Segment Open

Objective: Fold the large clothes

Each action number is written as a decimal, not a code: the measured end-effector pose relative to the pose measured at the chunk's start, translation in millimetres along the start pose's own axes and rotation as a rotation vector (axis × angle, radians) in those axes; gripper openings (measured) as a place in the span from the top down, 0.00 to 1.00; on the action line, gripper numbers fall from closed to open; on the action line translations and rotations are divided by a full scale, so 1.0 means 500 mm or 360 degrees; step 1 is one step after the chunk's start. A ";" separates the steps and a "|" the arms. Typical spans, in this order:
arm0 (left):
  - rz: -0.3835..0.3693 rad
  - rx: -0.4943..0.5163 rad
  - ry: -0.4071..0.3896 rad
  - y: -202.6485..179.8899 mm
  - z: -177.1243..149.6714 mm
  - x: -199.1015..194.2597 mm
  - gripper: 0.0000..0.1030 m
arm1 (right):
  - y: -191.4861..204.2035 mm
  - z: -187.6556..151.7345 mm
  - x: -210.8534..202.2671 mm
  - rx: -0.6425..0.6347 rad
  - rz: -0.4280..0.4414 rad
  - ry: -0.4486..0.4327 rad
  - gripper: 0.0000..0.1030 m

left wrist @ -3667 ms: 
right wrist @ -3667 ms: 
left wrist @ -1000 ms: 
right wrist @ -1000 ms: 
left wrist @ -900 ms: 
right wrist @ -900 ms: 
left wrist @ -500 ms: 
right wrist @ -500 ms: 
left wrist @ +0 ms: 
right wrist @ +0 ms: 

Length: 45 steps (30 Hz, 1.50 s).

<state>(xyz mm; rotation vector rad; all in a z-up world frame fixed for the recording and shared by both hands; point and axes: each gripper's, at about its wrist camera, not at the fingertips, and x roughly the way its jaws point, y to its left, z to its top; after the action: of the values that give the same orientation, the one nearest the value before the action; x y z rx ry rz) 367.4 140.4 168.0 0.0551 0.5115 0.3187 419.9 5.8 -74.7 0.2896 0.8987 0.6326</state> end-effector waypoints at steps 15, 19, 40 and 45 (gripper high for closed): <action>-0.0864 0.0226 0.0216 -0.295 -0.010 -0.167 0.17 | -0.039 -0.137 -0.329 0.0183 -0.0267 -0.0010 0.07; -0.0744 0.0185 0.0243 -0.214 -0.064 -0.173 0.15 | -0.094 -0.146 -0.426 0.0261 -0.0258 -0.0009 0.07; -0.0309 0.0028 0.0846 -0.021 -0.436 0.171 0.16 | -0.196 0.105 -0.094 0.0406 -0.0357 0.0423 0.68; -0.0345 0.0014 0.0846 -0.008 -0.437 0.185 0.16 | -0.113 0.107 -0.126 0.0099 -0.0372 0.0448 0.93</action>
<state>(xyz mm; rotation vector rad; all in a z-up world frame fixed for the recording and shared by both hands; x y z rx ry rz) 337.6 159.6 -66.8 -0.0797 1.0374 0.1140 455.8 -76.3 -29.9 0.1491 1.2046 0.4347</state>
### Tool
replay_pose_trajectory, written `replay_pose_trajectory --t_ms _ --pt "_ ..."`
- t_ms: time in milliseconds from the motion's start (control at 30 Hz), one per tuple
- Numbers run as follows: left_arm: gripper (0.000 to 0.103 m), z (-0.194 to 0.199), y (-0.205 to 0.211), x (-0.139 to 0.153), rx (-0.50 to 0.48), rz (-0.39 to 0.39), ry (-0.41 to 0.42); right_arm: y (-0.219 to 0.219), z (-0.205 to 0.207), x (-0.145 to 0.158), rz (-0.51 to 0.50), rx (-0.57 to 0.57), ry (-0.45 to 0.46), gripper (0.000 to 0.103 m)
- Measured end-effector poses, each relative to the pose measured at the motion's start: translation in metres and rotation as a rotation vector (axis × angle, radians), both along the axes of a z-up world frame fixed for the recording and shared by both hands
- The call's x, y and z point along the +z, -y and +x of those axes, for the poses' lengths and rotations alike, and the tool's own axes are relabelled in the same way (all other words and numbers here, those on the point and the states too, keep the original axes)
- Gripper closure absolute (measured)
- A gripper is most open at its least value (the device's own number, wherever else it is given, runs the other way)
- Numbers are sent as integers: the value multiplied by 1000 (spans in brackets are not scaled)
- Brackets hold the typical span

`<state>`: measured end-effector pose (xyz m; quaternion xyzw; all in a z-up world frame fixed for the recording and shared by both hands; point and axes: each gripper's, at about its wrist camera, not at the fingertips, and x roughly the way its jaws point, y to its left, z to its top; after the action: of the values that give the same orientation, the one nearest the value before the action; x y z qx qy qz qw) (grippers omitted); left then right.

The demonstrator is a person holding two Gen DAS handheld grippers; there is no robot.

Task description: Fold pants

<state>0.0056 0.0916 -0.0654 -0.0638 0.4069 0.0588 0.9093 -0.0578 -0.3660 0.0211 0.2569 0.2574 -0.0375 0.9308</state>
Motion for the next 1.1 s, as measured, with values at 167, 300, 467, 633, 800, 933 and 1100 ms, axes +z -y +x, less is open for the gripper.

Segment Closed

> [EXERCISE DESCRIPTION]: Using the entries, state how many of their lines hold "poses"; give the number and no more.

> [TASK SOLUTION]: 2